*DATASET SECTION*.
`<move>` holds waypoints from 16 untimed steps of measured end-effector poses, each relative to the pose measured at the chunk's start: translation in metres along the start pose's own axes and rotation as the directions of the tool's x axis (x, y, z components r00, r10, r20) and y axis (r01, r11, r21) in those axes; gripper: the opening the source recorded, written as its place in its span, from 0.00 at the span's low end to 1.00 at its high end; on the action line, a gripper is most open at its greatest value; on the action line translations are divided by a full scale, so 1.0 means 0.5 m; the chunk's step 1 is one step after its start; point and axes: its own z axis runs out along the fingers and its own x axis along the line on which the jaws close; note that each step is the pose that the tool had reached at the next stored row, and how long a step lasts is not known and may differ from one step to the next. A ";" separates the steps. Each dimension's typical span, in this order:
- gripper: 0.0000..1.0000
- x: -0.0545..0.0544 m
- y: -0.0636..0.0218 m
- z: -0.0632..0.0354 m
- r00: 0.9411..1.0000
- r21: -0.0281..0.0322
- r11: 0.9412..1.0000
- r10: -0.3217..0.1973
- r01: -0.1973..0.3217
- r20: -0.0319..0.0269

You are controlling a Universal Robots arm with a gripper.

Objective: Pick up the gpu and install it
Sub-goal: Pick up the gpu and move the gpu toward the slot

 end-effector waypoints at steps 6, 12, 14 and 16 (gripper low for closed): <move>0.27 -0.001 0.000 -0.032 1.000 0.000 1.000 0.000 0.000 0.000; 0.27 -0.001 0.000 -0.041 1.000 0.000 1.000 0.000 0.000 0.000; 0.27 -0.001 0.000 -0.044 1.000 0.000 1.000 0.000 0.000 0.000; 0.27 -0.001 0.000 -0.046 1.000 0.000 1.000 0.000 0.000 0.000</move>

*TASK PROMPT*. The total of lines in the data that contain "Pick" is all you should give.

*PROBLEM SOLUTION*. 2